Elastic Collisions
Overview
Both momentum AND kinetic energy are conserved. Objects bounce off each other. Total KE before = Total KE after. This is an idealised case (perfectly elastic). In practice, truly elastic collisions occur between atomic/subatomic particles. At the macroscopic level, some energy is always lost.
Elastic vs. inelastic collisions
In an ELASTIC collision, both momentum AND kinetic energy are conserved. Objects bounce off without any deformation or heat generated. In an INELASTIC collision, momentum is conserved but kinetic energy is NOT (some KE is converted to heat, sound, or deformation).
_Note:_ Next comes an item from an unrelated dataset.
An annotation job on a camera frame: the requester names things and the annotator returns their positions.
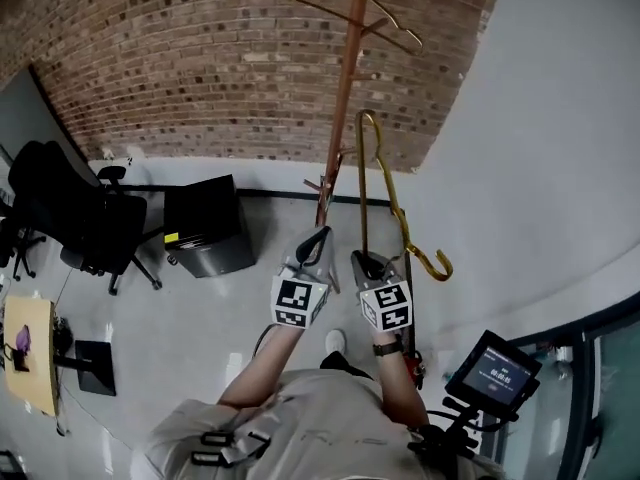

In a PERFECTLY inelastic collision, the objects stick together — maximum KE is lost (but momentum is still conserved).
Special case: elastic collision of equal masses
When two objects of equal mass collide elastically and one is stationary, the moving one stops and the stationary one moves off with the same speed. This is seen with Newton's cradle. For unequal masses: if a light object hits a very heavy stationary one, it bounces back with nearly the same speed. If a heavy object hits a stationary light one, it barely slows down and the light one moves off at about twice the incoming speed.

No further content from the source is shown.